One of the worst conflicts in American history was the Civil War, which led to tons of losses of property and life. The northern and southern states of America engaged in a brutal four-year struggle that claimed the lives of millions of Americans, nearly 2% of the population at that time. Given that the most lethal weapons of the industrial revolution, such as machine guns and tanks, had not yet been produced, the number of civil war victims was considerably high. Maybe if the weapons of the industrial revolution had been produced at the time, more people would have died, and there would have been a more chaotic number of casualties. Despite this, the civil war had its share of lethal weapons, the sharps rifles being the most common.

Sharps rifles, designed by Christian Sharps and manufactured by Sharps Rifle Manufacturing Company, became more well-known due to their employment in the Civil War battlegrounds. The Sharps rifles and carbines signaled the start of a small arms revolution. An infantryman holding a Sharps rifle had a greater advantage over an enemy with a muzzle-loading rifled musket. When the Civil War began, almost every soldier was equipped with a Springfield gun, but soon after were replaced by Sharps rifles after noting the difference between these weapons. While Sharps rifles were costlier than the usual guns, they were worth it.

The 1859 Berdan Sharps rifle.

A soldier equipped with a Sharps rifle could easily load the weapon from the breech, a comprehensively simple task that can be done while riding on the back of a horse. The soldier could easily open its action, load a gunpowder and bullet cartridge, seal the action, spring the hammer, pull the trigger, and discharge his weapon. Sharps rifles were created in an ideal manner using a pellet primer feed, meaning that there was no need to shove in the primer every time a bullet was fired. The infantryman could reload and discharge the Sharps rifle ten times in a minute with sufficient instruction and skills. In addition, Whenever the soldier was going from one location to another, he could easily slip the smaller weapon into his riding boot or over his shoulder without feeling much weight like with other weapons.
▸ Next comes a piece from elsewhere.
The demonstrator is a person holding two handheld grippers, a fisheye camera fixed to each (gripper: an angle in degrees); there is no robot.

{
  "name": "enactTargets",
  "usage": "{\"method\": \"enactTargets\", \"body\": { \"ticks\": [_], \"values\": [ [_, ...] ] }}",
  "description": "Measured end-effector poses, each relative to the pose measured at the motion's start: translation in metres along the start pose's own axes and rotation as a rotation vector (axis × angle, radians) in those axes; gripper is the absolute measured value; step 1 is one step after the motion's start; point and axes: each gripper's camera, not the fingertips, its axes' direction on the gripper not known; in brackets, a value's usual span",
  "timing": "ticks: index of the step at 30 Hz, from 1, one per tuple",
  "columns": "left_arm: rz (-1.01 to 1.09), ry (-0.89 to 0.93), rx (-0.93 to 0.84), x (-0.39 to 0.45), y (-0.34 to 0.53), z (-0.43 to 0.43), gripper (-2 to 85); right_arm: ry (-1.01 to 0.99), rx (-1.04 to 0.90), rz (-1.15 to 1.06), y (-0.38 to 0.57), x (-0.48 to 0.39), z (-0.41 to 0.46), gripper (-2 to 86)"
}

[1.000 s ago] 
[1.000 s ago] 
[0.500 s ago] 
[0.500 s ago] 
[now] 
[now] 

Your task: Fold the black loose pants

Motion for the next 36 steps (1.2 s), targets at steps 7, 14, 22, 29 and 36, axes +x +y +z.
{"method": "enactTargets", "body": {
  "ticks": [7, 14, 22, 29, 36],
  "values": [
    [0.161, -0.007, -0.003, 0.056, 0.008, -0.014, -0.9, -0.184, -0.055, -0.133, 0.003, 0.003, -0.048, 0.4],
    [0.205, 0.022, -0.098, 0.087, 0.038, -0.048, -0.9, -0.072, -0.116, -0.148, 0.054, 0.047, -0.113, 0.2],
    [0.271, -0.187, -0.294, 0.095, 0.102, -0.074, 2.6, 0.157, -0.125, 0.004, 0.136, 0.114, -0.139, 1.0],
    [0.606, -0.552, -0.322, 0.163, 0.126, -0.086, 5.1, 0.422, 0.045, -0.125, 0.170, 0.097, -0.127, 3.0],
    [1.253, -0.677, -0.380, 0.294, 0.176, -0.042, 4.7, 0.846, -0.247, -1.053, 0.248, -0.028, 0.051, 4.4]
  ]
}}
An enemy holding a musket was disadvantaged because he had to load the weapon from the muzzle, a process that was time-consuming and reckless. It wasn’t easy to do this from a ground position or while riding on the back of a horse. The enemy had to hold the firearm vertically and lay the backside on level ground. He also had to load a paper-encased gunpowder and Minie ball cartridge into the cask, remove the ramrod from underneath the barrel, thrust the cartridge into its setting, replace the ramrod, crook the hammer into shooting position, install a primer underneath the hammer, and eventually squeeze the trigger to discharge the weapon. If the enemy trained and practiced often, he would fire the musket at most three times every minute. 

Sharps Model 1852 “Slanting Breech” Carbine, under the forearm two primer-tapes.

The process was too long, and the battlefield situation did not simplify it. Those holding muskets often got confused and missed a step or lost track of where they had reached. In the end, the enemy holding a musket would be killed even before he finished the loading process, especially if the rival had a superior weapon like the Sharps rifle. Soldiers who fought during the Civil War, particularly the cavalrymen, loved the work of the Sharps rifles and carbines. Some even wrote letters to their superiors stating how superior the Sharps rifles were and that more should be ordered.